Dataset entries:
____________________
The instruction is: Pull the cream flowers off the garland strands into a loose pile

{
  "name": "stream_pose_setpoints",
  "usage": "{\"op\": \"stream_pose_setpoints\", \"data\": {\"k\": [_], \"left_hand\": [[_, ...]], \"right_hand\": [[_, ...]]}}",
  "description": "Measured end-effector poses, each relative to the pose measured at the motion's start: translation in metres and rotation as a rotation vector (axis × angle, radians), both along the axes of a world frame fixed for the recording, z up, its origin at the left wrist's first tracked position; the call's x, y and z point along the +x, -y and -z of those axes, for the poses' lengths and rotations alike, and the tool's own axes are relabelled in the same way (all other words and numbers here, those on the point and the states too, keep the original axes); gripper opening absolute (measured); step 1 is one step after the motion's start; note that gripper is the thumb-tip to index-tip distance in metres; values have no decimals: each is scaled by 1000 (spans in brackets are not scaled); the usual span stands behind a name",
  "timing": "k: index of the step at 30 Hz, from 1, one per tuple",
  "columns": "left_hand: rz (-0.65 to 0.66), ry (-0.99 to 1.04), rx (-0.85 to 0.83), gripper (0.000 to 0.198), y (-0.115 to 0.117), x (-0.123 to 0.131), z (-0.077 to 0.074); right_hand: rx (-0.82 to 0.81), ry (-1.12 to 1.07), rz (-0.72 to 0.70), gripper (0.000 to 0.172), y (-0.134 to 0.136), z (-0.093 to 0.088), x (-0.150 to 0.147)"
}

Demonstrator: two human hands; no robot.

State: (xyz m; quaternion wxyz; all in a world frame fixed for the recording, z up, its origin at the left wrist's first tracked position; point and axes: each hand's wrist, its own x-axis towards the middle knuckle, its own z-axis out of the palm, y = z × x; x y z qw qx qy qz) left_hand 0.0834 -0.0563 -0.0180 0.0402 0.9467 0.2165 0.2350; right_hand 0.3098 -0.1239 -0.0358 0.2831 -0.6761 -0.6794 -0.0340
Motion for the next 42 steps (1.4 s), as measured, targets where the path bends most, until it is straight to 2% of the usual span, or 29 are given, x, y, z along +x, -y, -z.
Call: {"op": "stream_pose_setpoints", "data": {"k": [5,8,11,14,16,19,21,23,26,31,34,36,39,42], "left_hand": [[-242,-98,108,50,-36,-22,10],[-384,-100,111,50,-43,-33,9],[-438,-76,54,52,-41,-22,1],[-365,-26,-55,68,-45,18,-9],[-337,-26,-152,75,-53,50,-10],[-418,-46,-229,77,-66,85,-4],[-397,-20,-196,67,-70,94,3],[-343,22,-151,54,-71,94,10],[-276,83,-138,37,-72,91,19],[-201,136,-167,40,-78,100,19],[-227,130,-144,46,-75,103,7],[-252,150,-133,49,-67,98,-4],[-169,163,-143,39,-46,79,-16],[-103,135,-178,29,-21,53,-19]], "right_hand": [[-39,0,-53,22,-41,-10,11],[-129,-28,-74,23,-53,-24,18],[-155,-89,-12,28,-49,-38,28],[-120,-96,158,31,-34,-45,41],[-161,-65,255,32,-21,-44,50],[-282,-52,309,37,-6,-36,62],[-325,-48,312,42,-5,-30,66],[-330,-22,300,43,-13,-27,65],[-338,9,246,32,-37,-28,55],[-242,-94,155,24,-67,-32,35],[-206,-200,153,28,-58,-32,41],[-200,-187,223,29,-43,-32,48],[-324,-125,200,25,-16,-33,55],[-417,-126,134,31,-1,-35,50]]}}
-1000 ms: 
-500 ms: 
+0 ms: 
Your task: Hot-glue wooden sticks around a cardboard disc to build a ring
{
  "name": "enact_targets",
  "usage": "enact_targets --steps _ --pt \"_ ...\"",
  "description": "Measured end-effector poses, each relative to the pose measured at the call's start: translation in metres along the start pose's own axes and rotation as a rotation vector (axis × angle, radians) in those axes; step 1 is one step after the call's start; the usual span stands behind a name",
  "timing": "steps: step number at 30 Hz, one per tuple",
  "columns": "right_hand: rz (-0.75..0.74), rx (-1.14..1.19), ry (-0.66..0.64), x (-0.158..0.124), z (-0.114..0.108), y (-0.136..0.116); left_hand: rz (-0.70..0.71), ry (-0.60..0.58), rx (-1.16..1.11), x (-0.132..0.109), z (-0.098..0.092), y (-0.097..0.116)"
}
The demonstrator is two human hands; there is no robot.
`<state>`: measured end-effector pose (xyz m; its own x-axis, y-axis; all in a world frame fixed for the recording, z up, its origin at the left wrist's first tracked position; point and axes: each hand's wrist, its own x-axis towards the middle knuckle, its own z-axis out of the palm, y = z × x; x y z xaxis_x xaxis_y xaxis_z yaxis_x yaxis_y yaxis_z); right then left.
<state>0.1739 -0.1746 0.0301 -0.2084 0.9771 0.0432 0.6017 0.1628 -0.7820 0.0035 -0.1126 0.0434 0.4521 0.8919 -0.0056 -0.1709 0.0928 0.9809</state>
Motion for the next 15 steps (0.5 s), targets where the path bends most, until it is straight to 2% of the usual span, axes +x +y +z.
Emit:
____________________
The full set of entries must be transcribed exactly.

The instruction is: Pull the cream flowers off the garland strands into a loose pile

{
  "name": "stream_pose_setpoints",
  "usage": "{\"op\": \"stream_pose_setpoints\", \"data\": {\"k\": [_], \"left_hand\": [[_, ...]], \"right_hand\": [[_, ...]]}}",
  "description": "Measured end-effector poses, each relative to the pose measured at the motion's start: translation in metres and rotation as a rotation vector (axis × angle, radians), both along the axes of a world frame fixed for the recording, z up, its origin at the left wrist's first tracked position; the call's x, y and z point along the +x, -y and -z of those axes, for the poses' lengths and rotations alike, and the tool's own axes are relabelled in the same way (all other words and numbers here, those on the point and the states too, keep the original axes); gripper opening absolute (measured); step 1 is one step after the motion's start; note that gripper is the thumb-tip to index-tip distance in metres; values have no decimals: each is scaled by 1000 (spans in brackets are not scaled); the usual span stands behind a name",
  "timing": "k: index of the step at 30 Hz, from 1, one per tuple",
  "columns": "left_hand: rz (-0.65 to 0.66), ry (-0.99 to 1.04), rx (-0.85 to 0.83), gripper (0.000 to 0.198), y (-0.115 to 0.117), x (-0.123 to 0.131), z (-0.077 to 0.074); right_hand: rx (-0.82 to 0.81), ry (-1.12 to 1.07), rz (-0.72 to 0.70), gripper (0.000 to 0.172), y (-0.134 to 0.136), z (-0.093 to 0.088), x (-0.150 to 0.147)"
}

Demonstrator: two human hands; no robot.

State: (xyz m; quaternion wxyz; all in a world frame fixed for the recording, z up, its origin at the left wrist's first tracked position; point and axes: each hand's wrist, its own x-axis towards the middle knuckle, its own z-axis out of the palm, y = z × x; x y z qw qx qy qz) left_hand 0.0834 -0.0563 -0.0180 0.0402 0.9467 0.2165 0.2350; right_hand 0.3098 -0.1239 -0.0358 0.2831 -0.6761 -0.6794 -0.0340
Motion for the next 42 steps (1.4 s), as measured, targets where the path bends most, until it is straight to 2% of the usual span, or 29 are given, x, y, z along +x, -y, -z.
Call: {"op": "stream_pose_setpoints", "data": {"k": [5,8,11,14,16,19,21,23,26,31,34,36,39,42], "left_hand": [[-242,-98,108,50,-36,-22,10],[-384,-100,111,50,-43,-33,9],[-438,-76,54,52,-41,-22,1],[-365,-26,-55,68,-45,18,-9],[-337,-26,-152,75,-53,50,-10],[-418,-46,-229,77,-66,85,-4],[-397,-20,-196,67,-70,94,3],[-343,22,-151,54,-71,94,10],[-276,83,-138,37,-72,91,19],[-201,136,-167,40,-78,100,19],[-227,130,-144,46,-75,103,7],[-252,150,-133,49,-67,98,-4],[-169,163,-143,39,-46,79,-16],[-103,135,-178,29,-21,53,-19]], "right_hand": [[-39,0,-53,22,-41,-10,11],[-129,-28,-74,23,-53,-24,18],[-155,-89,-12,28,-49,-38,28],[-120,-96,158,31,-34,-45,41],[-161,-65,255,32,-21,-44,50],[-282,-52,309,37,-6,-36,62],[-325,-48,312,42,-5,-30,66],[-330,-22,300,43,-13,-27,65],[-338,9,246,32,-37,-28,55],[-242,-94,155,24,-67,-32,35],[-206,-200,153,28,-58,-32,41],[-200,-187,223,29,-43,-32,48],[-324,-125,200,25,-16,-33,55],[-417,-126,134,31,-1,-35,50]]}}
-1000 ms: 
-500 ms: 
+0 ms: 
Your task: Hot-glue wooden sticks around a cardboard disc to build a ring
{
  "name": "enact_targets",
  "usage": "enact_targets --steps _ --pt \"_ ...\"",
  "description": "Measured end-effector poses, each relative to the pose measured at the call's start: translation in metres along the start pose's own axes and rotation as a rotation vector (axis × angle, radians) in those axes; step 1 is one step after the call's start; the usual span stands behind a name",
  "timing": "steps: step number at 30 Hz, one per tuple",
  "columns": "right_hand: rz (-0.75..0.74), rx (-1.14..1.19), ry (-0.66..0.64), x (-0.158..0.124), z (-0.114..0.108), y (-0.136..0.116); left_hand: rz (-0.70..0.71), ry (-0.60..0.58), rx (-1.16..1.11), x (-0.132..0.109), z (-0.098..0.092), y (-0.097..0.116)"
}
The demonstrator is two human hands; there is no robot.
`<state>`: measured end-effector pose (xyz m; its own x-axis, y-axis; all in a world frame fixed for the recording, z up, its origin at the left wrist's first tracked position; point and axes: each hand's wrist, its own x-axis towards the middle knuckle, its own z-axis out of the palm, y = z × x; x y z xaxis_x xaxis_y xaxis_z yaxis_x yaxis_y yaxis_z); right then left.
<state>0.1739 -0.1746 0.0301 -0.2084 0.9771 0.0432 0.6017 0.1628 -0.7820 0.0035 -0.1126 0.0434 0.4521 0.8919 -0.0056 -0.1709 0.0928 0.9809</state>
Motion for the next 15 steps (0.5 s), targets where the path bends most, until it is straight to 2% of the usual span, axes +x +y +z.
Emit:

This output has come to an end.